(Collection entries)
==*==

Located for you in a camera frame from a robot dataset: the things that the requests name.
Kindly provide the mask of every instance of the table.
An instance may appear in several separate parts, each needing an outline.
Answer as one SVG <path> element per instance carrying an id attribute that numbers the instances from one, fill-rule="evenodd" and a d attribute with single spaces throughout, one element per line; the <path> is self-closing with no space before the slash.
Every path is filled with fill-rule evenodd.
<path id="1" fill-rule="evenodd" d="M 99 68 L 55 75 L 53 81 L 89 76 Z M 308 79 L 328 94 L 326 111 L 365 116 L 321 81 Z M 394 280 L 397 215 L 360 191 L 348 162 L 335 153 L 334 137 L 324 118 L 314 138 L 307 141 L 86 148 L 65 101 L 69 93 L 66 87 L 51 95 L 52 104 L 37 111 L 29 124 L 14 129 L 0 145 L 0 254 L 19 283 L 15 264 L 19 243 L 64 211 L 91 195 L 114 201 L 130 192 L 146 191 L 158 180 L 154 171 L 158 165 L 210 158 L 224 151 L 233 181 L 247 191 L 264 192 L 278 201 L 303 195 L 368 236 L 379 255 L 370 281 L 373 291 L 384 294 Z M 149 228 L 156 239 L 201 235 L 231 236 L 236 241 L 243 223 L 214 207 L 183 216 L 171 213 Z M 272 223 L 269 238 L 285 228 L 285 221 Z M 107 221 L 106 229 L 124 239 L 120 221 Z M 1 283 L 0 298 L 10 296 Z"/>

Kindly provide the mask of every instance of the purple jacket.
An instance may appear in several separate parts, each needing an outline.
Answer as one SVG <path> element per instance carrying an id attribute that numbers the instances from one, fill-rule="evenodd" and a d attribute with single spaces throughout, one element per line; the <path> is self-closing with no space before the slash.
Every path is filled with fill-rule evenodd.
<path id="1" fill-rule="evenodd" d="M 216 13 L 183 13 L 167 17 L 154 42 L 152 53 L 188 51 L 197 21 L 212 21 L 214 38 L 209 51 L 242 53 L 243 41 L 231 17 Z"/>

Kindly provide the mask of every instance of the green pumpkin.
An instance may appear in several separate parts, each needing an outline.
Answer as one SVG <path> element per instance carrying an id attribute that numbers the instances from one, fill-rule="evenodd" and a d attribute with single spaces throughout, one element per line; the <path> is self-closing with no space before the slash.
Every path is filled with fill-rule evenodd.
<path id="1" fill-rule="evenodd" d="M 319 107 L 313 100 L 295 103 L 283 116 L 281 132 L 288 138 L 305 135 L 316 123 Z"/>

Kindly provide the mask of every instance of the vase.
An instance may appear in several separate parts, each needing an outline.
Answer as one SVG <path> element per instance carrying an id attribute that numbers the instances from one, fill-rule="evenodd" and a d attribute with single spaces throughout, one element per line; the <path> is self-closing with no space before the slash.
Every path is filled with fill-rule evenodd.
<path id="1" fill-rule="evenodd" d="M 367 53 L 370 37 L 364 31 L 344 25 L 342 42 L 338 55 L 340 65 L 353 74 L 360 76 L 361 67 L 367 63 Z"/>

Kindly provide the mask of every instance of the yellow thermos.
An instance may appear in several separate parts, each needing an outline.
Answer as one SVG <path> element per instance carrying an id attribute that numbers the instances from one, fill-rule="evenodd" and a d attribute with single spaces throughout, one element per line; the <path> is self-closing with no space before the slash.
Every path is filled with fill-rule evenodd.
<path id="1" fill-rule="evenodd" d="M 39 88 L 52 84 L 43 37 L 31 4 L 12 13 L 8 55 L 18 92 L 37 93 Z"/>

==*==

▶ _WHAT THIS TASK INVOLVES_
Return every line from the records above that holds the word "mask".

▶ _ANSWER SECTION_
Kindly provide the mask of every instance of the table.
Kindly provide the mask of every instance of the purple jacket.
Kindly provide the mask of every instance of the green pumpkin.
Kindly provide the mask of every instance of the vase.
Kindly provide the mask of every instance of the yellow thermos.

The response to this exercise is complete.